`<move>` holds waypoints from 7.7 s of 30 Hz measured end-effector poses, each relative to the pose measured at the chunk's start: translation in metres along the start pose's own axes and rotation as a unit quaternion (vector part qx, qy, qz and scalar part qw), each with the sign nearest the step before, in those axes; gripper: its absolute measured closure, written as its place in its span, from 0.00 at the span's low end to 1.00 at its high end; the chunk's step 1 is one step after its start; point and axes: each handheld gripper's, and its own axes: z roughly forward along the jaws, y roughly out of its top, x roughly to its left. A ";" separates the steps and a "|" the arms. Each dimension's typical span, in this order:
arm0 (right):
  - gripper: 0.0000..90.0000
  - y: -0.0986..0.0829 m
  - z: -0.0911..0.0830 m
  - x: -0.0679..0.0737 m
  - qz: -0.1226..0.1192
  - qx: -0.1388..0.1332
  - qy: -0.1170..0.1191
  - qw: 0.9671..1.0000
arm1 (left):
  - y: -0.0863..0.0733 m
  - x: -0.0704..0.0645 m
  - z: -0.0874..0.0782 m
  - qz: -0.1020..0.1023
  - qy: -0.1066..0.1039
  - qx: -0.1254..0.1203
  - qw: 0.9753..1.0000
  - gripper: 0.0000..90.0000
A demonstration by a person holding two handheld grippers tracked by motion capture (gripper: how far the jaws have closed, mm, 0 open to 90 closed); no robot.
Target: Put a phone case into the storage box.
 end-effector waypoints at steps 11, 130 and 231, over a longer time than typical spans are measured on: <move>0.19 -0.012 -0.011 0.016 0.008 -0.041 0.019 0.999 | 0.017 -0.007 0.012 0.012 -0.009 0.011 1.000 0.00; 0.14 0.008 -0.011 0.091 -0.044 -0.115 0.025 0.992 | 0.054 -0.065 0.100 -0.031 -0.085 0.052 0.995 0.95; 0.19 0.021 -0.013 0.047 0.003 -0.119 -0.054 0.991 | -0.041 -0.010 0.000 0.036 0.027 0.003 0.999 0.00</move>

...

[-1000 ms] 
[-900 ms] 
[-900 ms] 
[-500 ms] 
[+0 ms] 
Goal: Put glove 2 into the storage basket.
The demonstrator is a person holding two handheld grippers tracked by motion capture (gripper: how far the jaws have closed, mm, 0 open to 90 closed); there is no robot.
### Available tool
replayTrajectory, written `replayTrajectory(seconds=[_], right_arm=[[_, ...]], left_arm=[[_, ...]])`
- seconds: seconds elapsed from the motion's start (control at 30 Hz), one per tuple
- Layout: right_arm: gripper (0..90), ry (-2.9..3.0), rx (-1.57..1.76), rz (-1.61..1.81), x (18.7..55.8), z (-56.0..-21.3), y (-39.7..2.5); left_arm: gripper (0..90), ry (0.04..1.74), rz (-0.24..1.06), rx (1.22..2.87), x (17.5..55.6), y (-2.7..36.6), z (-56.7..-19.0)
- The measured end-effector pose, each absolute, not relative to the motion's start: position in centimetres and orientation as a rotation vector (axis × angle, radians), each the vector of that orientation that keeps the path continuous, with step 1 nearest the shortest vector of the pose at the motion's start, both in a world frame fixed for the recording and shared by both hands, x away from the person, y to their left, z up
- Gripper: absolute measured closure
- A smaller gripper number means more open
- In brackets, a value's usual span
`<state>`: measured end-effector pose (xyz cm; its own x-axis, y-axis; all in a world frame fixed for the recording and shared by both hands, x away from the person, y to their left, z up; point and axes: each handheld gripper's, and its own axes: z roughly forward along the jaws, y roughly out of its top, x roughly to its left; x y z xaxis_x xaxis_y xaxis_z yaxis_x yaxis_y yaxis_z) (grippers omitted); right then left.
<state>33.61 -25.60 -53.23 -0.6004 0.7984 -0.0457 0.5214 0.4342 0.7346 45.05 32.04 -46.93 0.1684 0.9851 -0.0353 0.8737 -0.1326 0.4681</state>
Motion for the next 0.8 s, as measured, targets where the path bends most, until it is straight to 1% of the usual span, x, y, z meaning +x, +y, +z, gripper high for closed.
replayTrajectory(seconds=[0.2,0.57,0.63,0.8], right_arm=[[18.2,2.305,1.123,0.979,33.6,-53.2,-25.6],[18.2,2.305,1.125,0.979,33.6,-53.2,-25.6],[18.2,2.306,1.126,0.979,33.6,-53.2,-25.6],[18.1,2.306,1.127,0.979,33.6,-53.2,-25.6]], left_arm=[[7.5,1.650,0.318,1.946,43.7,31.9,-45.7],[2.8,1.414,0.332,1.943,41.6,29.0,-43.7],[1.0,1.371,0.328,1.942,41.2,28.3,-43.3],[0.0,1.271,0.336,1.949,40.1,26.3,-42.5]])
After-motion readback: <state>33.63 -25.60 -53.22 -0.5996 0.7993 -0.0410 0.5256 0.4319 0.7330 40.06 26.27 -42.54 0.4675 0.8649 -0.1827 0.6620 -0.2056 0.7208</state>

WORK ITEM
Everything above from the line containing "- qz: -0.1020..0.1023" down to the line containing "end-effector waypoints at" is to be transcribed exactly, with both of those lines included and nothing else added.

EXPECTED OUTPUT
  - qz: -0.1020..0.1023
  - qy: -0.1066..0.1039
  - qx: -0.1254..0.1203
  - qw: 0.9753..1.0000
  - gripper: 0.0000..90.0000
A demonstration by a person holding two handheld grippers tracked by motion capture (gripper: how far the jaws have closed, mm, 0 open to 90 closed); no robot.
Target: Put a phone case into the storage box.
 end-effector waypoints at steps 11, 130 and 231, over a longer time than typical spans are measured on: <move>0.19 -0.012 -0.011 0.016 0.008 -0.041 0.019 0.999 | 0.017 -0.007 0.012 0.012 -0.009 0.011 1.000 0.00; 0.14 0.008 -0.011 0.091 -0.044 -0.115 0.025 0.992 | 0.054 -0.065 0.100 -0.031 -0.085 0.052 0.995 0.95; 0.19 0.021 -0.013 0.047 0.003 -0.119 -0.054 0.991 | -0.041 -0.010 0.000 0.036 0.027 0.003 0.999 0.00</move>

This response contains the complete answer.